It may not be the case that more iterations mean no one will buy it. The way I see it, when they said Akida 1000 was never meant to be a revenue generator but a demo chip, what happened was that they invented a ground breaking, earth shattering chip but there was no application for it. They have EAP's with the tech and money to try it out and when they said "this does not work" or "it would be btter if this would happen instead" type of things and Brainchip put all the bug fixes and enhancements in AK1500 and the more fundamental changes into AK2000.
I believe that cash is not coming in for AK1000 but with AK1500 for the more run-of-the-mill stuff and AK2000 for the more advanced stuff like deep space, star wars and medical applications, revenue can be explosive. The question now is when? Hopefully before some tech giants come up with a better alternative.
I am just a bit frustrated with the moving of the goal post. We saw no big revenue in 2022 when we were told to watch the financials and now it looks like nothing worth mentioning in 2023 as well.
I guess that is the risk of investing in something so new, it may take much longer time than originally expected to identify and build the applications.
I believe the context is that the actual "chip" was not meant to be a revenue generator. They did not have an enormous amount of the chips manufactured, and those they did manufacture were put into the devices sold to EAP partners, evaluators, and developers.
The AKD1000 IP is still a very viable and marketable commercial product. MegaChips and Renesas have licensed it for their products and customers. BrainChip spelled this out long ago on the roadmap shared at the various technology and investor conferences.

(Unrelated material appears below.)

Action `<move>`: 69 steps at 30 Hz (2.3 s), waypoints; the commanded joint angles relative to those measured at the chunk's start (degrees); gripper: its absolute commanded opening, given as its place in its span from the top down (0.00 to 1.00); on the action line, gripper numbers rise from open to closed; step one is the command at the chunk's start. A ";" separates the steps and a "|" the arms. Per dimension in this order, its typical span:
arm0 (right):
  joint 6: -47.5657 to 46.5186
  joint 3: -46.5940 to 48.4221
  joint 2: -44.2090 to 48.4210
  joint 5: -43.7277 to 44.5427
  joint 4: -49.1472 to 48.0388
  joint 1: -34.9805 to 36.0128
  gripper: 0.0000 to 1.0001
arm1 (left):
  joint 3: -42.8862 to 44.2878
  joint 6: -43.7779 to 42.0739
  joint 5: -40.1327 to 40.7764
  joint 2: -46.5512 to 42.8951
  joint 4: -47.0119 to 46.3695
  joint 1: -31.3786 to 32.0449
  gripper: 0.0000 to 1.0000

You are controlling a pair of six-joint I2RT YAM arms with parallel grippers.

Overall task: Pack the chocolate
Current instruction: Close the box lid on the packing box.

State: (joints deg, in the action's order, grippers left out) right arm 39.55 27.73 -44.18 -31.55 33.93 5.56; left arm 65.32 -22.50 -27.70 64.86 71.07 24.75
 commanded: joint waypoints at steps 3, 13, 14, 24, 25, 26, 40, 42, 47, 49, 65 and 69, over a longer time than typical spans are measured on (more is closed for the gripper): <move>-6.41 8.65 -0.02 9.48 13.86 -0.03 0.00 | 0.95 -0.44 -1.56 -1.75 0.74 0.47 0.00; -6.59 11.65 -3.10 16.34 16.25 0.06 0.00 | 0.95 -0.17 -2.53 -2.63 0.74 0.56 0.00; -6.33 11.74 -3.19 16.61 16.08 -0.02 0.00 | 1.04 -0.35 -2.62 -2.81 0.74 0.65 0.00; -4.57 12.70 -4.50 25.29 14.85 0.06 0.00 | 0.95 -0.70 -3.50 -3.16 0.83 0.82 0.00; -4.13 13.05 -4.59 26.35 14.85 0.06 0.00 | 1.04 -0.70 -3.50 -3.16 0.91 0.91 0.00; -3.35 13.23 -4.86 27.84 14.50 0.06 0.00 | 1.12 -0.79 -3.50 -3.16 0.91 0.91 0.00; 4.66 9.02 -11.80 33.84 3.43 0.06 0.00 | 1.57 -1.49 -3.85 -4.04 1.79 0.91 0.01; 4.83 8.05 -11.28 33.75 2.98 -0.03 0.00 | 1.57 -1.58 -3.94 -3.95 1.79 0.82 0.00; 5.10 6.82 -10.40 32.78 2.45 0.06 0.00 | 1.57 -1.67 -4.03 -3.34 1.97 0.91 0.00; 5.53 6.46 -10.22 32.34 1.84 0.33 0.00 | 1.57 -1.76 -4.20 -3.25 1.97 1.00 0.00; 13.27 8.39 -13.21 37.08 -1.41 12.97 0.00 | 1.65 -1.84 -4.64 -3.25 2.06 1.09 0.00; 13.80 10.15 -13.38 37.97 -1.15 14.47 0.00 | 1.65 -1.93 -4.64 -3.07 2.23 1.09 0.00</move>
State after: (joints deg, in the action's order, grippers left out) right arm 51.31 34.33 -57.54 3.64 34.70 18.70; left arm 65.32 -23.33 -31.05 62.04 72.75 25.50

NVISO makes its human behavior SDKs available for the AKD1000 platform but also demonstrates substantial performance differences between BrainChip's technology and more well-known competitors.
My point is that it was not a "throwaway" first pass that was never intended to be a product; quite the contrary. Yes, neuromorphic is still quite a new concept in AI hardware and will require adoption. I imagine the first adopters are making neuromorphic sensors, such as those for vision processing. More will follow over time.
In the meantime, it makes no sense for BrainChip to stop working on its second-generation technology influenced by other companies whose interest has now been piqued. I imagine they will be treated to architectural improvements that will provide the functionality required to fulfill their vision while providing enhanced performance for specific applications.
There are plenty of applications that can be fulfilled using 1st generation Akida architecture.